_Data shown_.
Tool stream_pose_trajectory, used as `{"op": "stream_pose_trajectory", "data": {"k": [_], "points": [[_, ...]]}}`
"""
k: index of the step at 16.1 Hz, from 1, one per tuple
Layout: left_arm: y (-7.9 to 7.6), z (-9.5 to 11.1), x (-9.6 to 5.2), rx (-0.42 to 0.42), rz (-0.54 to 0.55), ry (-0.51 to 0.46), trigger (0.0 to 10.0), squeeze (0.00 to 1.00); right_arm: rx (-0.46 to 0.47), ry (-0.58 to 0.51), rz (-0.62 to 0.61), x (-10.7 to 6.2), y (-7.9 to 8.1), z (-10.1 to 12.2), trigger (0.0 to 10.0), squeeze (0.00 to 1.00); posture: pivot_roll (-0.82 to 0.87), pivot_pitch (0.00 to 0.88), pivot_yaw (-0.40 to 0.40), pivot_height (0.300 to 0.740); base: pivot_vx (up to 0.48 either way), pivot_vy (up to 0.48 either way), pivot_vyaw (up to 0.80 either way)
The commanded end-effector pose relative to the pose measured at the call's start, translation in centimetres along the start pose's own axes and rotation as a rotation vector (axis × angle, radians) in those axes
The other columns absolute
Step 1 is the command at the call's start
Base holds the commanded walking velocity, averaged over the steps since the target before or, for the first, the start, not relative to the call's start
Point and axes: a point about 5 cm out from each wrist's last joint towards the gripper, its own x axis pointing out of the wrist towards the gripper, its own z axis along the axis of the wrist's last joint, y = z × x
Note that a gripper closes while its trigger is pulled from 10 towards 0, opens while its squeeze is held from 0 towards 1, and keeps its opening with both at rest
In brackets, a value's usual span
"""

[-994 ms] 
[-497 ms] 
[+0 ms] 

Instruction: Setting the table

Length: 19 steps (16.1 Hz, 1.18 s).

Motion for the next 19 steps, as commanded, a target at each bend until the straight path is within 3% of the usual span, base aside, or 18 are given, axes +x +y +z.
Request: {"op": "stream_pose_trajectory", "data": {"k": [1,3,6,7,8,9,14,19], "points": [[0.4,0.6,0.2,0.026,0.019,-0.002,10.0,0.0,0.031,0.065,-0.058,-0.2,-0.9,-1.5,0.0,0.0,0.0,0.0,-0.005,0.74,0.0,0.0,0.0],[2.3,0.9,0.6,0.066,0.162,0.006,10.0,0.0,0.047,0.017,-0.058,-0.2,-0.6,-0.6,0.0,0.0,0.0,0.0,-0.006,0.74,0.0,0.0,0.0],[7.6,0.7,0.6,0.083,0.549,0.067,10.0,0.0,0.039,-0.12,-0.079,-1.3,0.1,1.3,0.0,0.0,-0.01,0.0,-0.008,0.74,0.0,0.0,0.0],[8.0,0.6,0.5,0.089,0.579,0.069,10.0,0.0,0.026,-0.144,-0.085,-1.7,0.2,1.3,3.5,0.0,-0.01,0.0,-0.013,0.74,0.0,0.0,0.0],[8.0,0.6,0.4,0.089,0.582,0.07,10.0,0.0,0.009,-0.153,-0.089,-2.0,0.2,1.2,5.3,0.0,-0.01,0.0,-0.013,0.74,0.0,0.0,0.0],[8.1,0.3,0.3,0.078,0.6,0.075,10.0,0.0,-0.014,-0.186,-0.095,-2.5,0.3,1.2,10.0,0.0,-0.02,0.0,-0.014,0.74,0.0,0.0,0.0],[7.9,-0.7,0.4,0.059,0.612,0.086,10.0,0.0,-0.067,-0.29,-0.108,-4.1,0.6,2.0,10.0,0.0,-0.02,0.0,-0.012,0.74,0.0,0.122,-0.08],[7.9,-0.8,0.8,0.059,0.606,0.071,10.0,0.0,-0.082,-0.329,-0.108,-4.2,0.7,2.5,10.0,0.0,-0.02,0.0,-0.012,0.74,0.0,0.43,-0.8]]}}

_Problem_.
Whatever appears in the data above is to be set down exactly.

_Response to the exercise_.
Tool stream_pose_trajectory, used as `{"op": "stream_pose_trajectory", "data": {"k": [_], "points": [[_, ...]]}}`
"""
k: index of the step at 16.1 Hz, from 1, one per tuple
Layout: left_arm: y (-7.9 to 7.6), z (-9.5 to 11.1), x (-9.6 to 5.2), rx (-0.42 to 0.42), rz (-0.54 to 0.55), ry (-0.51 to 0.46), trigger (0.0 to 10.0), squeeze (0.00 to 1.00); right_arm: rx (-0.46 to 0.47), ry (-0.58 to 0.51), rz (-0.62 to 0.61), x (-10.7 to 6.2), y (-7.9 to 8.1), z (-10.1 to 12.2), trigger (0.0 to 10.0), squeeze (0.00 to 1.00); posture: pivot_roll (-0.82 to 0.87), pivot_pitch (0.00 to 0.88), pivot_yaw (-0.40 to 0.40), pivot_height (0.300 to 0.740); base: pivot_vx (up to 0.48 either way), pivot_vy (up to 0.48 either way), pivot_vyaw (up to 0.80 either way)
The commanded end-effector pose relative to the pose measured at the call's start, translation in centimetres along the start pose's own axes and rotation as a rotation vector (axis × angle, radians) in those axes
The other columns absolute
Step 1 is the command at the call's start
Base holds the commanded walking velocity, averaged over the steps since the target before or, for the first, the start, not relative to the call's start
Point and axes: a point about 5 cm out from each wrist's last joint towards the gripper, its own x axis pointing out of the wrist towards the gripper, its own z axis along the axis of the wrist's last joint, y = z × x
Note that a gripper closes while its trigger is pulled from 10 towards 0, opens while its squeeze is held from 0 towards 1, and keeps its opening with both at rest
In brackets, a value's usual span
"""

[-994 ms] 
[-497 ms] 
[+0 ms] 

Instruction: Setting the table

Length: 19 steps (16.1 Hz, 1.18 s).

Motion for the next 19 steps, as commanded, a target at each bend until the straight path is within 3% of the usual span, base aside, or 18 are given, axes +x +y +z.
Request: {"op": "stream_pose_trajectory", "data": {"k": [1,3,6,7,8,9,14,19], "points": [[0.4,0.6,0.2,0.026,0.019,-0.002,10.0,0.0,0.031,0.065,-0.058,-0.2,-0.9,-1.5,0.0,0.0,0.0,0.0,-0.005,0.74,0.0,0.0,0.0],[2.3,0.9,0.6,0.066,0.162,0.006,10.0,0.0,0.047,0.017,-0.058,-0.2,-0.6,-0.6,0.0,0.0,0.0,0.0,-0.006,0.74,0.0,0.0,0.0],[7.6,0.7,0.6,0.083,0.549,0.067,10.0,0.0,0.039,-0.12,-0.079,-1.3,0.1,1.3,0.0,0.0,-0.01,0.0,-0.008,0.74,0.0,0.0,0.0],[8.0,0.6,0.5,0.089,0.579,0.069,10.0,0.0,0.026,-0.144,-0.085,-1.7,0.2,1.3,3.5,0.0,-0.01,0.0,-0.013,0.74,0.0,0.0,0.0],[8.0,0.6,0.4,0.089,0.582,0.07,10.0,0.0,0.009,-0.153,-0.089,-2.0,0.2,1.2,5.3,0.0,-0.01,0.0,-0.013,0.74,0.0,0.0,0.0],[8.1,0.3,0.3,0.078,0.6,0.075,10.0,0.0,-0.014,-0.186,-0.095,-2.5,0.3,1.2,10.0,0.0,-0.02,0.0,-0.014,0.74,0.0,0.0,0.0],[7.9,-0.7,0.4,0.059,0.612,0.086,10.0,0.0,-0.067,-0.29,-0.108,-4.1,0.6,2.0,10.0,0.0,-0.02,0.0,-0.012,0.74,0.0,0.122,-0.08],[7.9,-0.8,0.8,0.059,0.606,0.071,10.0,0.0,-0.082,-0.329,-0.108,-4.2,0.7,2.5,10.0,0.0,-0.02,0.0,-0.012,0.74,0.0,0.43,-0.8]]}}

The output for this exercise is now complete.